Tom Keenan correctly points out that the Weber's bizarre "wicked 
hem in the righteous" mail is particularly offensive -- though 
again, another approach one could take is that it's a failed attempt 
at (gallows?) humor. We're told that "The Russians have protested, 
the Chinese government has demanded another investigation, and 
Yugoslav Minister of Information Goran Matic has asked the U.N. 
Security Council to disband its 'illegal, illegitimate and biased' 
war crimes tribunal and sack Carla Del Ponte without delay." Well, 
last time I checked, Russia had brought Chechnya to its knees 
(reducing Grozny to rubble and conducting massacres of civilians in 
the process) and, just two days ago, arrested the head of the only 
independent TV station left in the country. The Chinese government, 
which annexed Tibet and has almost totally destroyed Tibetan culture 
(not to mention massacring its own people in the notorious Tiennanmen 
bloodbath), also has every reason to protest international human 
rights tribunals and other inconvenient potential incursions into its 
sovereign right to do whatever it likes to one fifth of the world's 
population. 

As for citing such figures as Goran Matic, this is where the Weber's 
sense of humor truly comes into its own.

Strangely, Weber & Weber seem simultaneously to position themselves 
in such a way that Eichmann-in-Jerusalem and Pinochet-in-London 
(the latter, alas, for such a short time!) serve as fitting examples 
of what the wicked ultimately can expect (in their case, of course, 
the wicked being Arbour, Del Ponte, and their "lynch mob" -- not 
Serbia's poor, misunderstood, victimized war criminals!). Here their 
inspired froth really makes the kind of cork-screw turns difficult 
for even hard-core aficionados of fractured logic to follow. 
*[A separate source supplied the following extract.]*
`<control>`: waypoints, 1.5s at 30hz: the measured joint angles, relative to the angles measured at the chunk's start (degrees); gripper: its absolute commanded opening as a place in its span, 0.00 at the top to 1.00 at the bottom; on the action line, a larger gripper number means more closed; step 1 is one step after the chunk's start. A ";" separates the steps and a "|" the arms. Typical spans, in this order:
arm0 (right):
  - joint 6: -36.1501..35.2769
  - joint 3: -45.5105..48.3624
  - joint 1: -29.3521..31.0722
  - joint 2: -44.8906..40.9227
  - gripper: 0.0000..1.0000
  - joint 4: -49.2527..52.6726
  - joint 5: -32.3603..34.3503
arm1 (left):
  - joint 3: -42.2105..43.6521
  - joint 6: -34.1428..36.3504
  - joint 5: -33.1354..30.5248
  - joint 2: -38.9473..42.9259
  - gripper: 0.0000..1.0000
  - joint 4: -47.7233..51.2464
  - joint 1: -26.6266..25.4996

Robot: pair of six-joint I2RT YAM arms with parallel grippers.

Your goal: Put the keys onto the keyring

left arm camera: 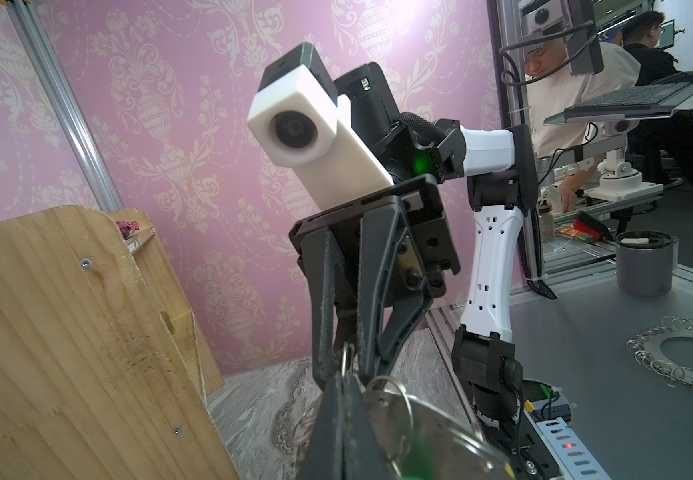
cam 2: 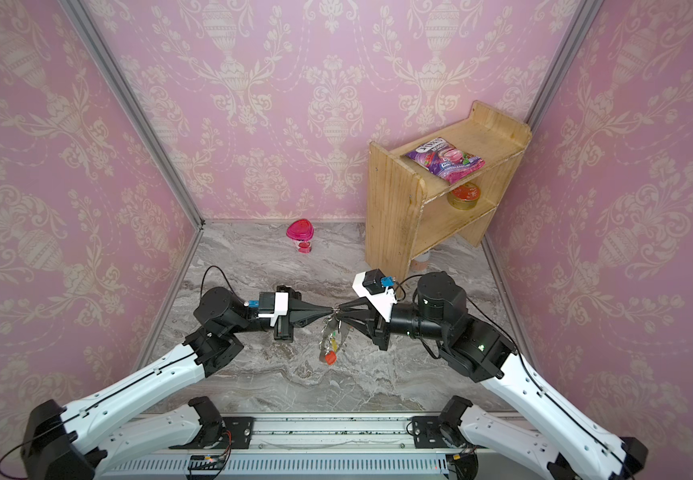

But what the hey, Tom, we might as well read it on nettime -- it's 
not as if this kind of stuff can be taken very seriously anyway. What 
was it that Orwell wrote, about the left's lunatic fringe being its 
own worst advertisement? But probably I'm doing the Webers, and the 
left, a disservice. In aligning themselves with such noted
humanists as Li Peng, Vladimir Putin, and Goran Matic, they've 
probably -- well, left -- even the looniest leftists far behind.